Dataset records below:
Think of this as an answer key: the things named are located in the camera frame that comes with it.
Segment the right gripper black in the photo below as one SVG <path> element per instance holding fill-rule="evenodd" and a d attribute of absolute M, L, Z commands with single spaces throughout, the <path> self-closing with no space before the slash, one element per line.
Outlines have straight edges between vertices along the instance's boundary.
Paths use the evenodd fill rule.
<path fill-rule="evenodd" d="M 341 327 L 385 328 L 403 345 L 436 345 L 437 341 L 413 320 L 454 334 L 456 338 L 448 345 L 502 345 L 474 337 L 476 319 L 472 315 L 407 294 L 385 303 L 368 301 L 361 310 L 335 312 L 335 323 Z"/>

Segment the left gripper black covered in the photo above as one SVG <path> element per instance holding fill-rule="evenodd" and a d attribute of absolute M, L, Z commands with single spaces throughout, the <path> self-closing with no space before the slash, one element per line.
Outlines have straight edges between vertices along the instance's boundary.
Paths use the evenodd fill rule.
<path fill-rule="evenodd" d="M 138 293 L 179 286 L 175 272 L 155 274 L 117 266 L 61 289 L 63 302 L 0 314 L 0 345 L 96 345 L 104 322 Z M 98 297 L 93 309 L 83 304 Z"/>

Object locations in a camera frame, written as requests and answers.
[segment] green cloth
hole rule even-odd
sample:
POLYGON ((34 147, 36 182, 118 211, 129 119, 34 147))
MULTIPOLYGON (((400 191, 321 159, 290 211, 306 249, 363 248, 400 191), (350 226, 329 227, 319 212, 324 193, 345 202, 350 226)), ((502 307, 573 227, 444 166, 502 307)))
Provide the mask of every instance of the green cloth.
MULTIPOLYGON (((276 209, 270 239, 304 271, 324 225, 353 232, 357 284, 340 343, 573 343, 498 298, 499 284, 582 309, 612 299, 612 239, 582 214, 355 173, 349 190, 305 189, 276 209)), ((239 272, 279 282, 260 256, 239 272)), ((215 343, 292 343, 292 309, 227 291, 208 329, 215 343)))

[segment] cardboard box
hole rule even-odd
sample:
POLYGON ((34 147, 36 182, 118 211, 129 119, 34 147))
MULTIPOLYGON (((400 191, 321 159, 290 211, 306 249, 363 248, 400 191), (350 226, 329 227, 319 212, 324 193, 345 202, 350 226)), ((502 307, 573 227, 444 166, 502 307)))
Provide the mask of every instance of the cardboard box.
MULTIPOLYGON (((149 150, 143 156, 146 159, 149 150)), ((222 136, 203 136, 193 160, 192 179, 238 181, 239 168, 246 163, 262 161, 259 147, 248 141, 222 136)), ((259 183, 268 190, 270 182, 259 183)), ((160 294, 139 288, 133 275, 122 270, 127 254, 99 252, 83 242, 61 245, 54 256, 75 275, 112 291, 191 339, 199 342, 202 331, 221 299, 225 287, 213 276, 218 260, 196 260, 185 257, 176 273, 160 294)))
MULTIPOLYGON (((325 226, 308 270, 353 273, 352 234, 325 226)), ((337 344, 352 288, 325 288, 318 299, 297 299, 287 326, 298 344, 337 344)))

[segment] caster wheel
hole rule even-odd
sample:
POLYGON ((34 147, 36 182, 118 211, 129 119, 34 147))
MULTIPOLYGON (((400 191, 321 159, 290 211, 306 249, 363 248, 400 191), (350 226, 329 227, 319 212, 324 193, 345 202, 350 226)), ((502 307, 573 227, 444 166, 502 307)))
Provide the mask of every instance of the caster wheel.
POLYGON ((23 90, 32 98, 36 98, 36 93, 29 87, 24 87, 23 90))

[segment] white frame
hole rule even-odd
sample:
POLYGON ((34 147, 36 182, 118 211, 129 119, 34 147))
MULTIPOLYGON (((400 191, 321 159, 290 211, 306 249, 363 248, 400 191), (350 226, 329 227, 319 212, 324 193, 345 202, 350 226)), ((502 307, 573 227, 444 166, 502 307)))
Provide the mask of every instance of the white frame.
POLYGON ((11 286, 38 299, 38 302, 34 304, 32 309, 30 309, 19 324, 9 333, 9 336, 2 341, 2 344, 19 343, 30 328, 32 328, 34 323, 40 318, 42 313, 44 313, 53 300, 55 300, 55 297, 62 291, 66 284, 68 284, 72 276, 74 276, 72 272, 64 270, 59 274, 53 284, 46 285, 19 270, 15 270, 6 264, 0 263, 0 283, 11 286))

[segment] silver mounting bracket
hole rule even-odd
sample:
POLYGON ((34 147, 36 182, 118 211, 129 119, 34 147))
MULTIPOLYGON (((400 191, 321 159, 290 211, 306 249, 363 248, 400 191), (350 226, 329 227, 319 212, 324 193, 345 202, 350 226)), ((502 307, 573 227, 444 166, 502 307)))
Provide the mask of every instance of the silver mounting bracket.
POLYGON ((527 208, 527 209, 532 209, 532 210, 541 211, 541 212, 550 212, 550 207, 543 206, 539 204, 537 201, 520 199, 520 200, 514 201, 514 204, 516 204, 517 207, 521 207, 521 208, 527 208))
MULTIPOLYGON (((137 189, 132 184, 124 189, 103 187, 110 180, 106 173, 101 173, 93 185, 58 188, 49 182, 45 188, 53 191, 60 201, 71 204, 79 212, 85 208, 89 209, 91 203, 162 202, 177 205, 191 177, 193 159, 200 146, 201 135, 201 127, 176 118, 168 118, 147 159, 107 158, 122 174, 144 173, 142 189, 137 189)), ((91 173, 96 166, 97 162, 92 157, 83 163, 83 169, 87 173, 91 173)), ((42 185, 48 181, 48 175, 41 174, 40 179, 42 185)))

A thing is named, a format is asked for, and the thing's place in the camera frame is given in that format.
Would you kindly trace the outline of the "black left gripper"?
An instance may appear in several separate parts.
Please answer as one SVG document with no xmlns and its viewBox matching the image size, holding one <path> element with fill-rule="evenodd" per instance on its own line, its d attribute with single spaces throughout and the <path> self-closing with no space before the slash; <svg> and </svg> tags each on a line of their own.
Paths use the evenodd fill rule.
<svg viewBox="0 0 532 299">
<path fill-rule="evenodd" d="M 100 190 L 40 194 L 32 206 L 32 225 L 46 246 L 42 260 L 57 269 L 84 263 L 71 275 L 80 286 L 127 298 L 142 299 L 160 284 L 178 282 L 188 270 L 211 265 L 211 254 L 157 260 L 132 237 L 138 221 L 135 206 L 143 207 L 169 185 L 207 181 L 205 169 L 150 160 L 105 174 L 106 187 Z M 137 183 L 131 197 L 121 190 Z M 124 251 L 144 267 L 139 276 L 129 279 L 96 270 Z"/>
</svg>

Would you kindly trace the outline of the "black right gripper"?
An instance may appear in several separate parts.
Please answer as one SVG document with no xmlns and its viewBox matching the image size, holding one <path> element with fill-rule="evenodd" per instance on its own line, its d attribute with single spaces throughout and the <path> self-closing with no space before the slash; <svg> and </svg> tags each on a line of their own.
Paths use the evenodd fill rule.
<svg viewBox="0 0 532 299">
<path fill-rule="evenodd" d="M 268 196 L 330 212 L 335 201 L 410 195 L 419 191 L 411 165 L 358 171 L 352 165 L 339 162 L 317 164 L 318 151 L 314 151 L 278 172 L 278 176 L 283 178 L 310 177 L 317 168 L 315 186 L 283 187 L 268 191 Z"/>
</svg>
End of Dataset records.
- What to produce
In the entries above, find each line with "left" and copy it.

- Task result
Segment the left gripper black covered in the photo above as one SVG <path> element per instance holding fill-rule="evenodd" and a d attribute of absolute M, L, Z commands with single spaces throughout, the <path> self-closing with no space before the slash, one element per line.
Would you kindly trace the outline of the "black left gripper"?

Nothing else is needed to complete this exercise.